Action item
Don't include any picture when you restate the data word for word.

· · · · · · ·

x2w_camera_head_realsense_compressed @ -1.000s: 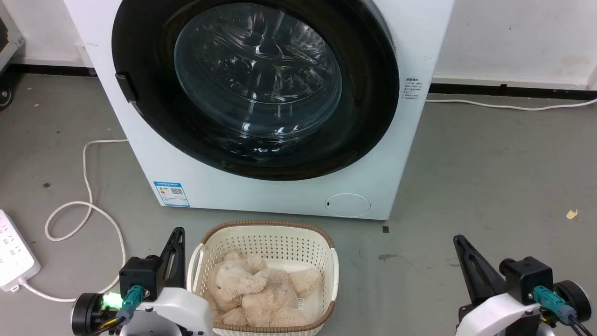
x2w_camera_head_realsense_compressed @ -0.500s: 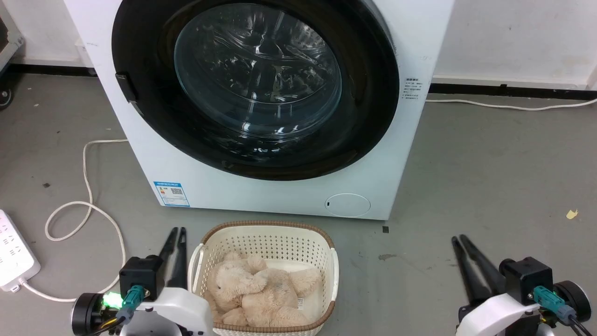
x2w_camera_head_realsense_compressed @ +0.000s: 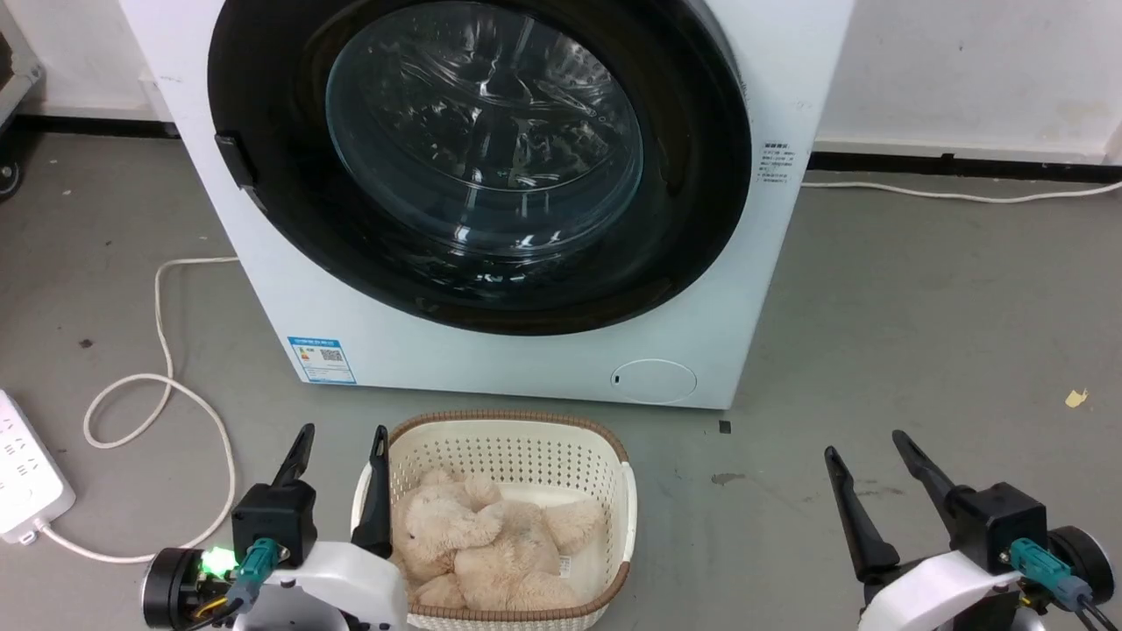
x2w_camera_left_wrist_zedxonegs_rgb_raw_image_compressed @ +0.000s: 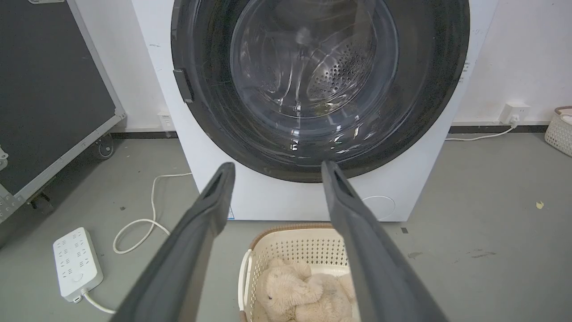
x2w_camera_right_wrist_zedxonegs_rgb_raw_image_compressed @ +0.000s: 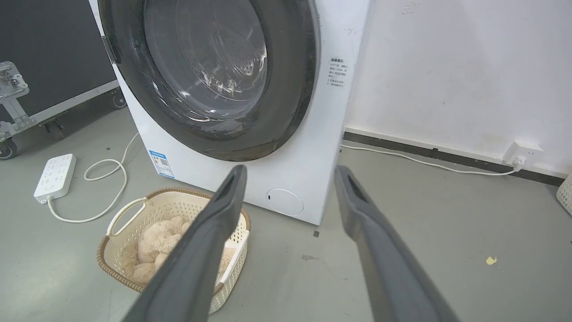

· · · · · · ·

Result of this exercise
x2w_camera_head_realsense_compressed @ -1.000s: 
x2w_camera_head_realsense_compressed @ -0.500s: 
x2w_camera_head_realsense_compressed @ +0.000s: 
x2w_camera_left_wrist_zedxonegs_rgb_raw_image_compressed @ +0.000s: 
x2w_camera_right_wrist_zedxonegs_rgb_raw_image_compressed @ +0.000s: 

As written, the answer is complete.